During a meeting of a key legislative panel in Taos Ski Valley, Rep. Patricia Lundstrom, D-Gallup, asked Corrections Secretary Alisha Tafoya Lucero whether some state-run prisons should be shut down due to a recent drop in inmate population.

“It looks to me, just generally speaking, like we have too many facilities,” said Lundstrom, who is the chairwoman of the Legislative Finance Committee.

Gov. Michelle Lujan Grisham’s administration has opposed closing prisons in part due to the possible impact to local economies, and the state has taken over operations over the last three years of privately run prisons in Clayton, Santa Rosa and Grants. Lujan Grisham also signed a 2020 executive order allowing some inmates to be released early from prison due to the COVID-19 pandemic.

Recently, Tafoya Lucero said prison officials have closed housing units in some prisons, with the overall prison inmate population currently at about 70% of capacity despite a recent increase in prison admissions.

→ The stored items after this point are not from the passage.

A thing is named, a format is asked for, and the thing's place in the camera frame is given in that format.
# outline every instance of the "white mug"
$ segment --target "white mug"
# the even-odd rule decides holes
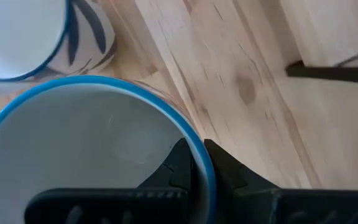
[[[0,0],[0,91],[44,79],[97,73],[113,58],[115,33],[91,0]],[[12,91],[20,85],[12,85]]]
[[[56,188],[135,188],[185,138],[199,173],[194,223],[211,223],[212,162],[187,119],[138,85],[96,76],[52,80],[0,113],[0,223],[24,223],[37,194]]]

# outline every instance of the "blue-rimmed cup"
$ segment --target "blue-rimmed cup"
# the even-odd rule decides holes
[[[214,217],[213,165],[202,140],[174,106],[115,78],[52,80],[0,112],[0,223],[24,223],[37,194],[56,188],[134,188],[185,138],[199,170],[192,219]]]
[[[0,94],[97,73],[116,48],[112,25],[96,1],[0,1]]]

Overall, however, the state’s total prison population is projected to continue declining – from an average of 5,703 inmates during the most recent budget year to an average of 5,513 over the course of the current year.

Tafoya Lucero also acknowledged the Corrections Department has faced challenges when it comes to corrections officer staffing levels, with the agency’s vacancy rate now at 31% – or higher than it was two years ago – despite salary increases that have bumped starting pay for corrections officers to $21.49 per hour.

“I do think there’s a ton of competition right now that’s taking place between all law enforcement agencies” for new recruits, Tafoya Lucero told lawmakers.

That explanation did not appear to assuage all concerns, however, as some legislators said chronic staffing shortages have led to overworked employees and morale issues.

“I know the inmate population is down, but you have a lot of vacancies,” said Sen. Bill Burt, R-Alamogordo.

Meanwhile, corrections officials also acknowledged Thursday that data flaws in recent years have led to some inaccurate recidivism rate figures, but said they have corrected the issue.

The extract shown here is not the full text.